| WORK ITEM |
Look through the data below and return each line where "hanger" appears.

Dataset records:
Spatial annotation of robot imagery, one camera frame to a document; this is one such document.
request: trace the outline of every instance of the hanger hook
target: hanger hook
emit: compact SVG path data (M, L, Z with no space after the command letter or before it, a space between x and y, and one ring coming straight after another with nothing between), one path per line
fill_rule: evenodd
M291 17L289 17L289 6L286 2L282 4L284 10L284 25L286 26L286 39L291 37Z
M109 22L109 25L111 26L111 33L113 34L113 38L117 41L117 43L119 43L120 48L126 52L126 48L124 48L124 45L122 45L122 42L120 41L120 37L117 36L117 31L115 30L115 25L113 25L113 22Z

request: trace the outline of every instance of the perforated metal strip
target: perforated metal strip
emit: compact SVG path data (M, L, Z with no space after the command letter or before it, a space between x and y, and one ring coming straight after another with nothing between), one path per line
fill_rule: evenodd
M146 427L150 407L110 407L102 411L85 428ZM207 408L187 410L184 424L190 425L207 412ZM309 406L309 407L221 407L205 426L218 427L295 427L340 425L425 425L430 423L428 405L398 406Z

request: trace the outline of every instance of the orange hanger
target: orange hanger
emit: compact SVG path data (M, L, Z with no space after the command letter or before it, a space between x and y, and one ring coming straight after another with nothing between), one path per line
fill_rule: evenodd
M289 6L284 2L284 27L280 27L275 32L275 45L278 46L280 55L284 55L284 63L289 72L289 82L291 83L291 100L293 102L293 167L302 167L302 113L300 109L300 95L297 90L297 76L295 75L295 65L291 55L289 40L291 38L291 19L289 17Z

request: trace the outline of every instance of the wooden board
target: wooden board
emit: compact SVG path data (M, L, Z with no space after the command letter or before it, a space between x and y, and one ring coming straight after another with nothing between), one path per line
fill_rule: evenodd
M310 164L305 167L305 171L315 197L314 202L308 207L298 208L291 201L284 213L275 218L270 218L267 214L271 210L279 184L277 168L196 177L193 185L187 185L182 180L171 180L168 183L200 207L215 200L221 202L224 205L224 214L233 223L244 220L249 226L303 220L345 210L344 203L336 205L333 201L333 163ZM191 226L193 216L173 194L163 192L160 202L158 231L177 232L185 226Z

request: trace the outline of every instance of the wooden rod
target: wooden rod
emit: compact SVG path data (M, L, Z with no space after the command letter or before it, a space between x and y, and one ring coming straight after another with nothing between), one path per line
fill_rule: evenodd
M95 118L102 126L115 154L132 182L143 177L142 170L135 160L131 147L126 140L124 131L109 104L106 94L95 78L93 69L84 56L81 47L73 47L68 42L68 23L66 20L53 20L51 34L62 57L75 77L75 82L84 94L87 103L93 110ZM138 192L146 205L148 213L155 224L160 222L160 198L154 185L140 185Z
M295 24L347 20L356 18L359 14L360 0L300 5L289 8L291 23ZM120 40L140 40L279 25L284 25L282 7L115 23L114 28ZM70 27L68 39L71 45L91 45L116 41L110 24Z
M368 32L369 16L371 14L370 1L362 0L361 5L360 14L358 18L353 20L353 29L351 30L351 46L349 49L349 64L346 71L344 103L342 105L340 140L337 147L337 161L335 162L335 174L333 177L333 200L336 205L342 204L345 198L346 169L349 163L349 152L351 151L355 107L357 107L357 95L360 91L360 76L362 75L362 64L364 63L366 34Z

| RESULT OF THIS EXERCISE |
request: trace the outline of every instance of the hanger hook
target: hanger hook
request: trace the outline of every instance of the orange hanger
target: orange hanger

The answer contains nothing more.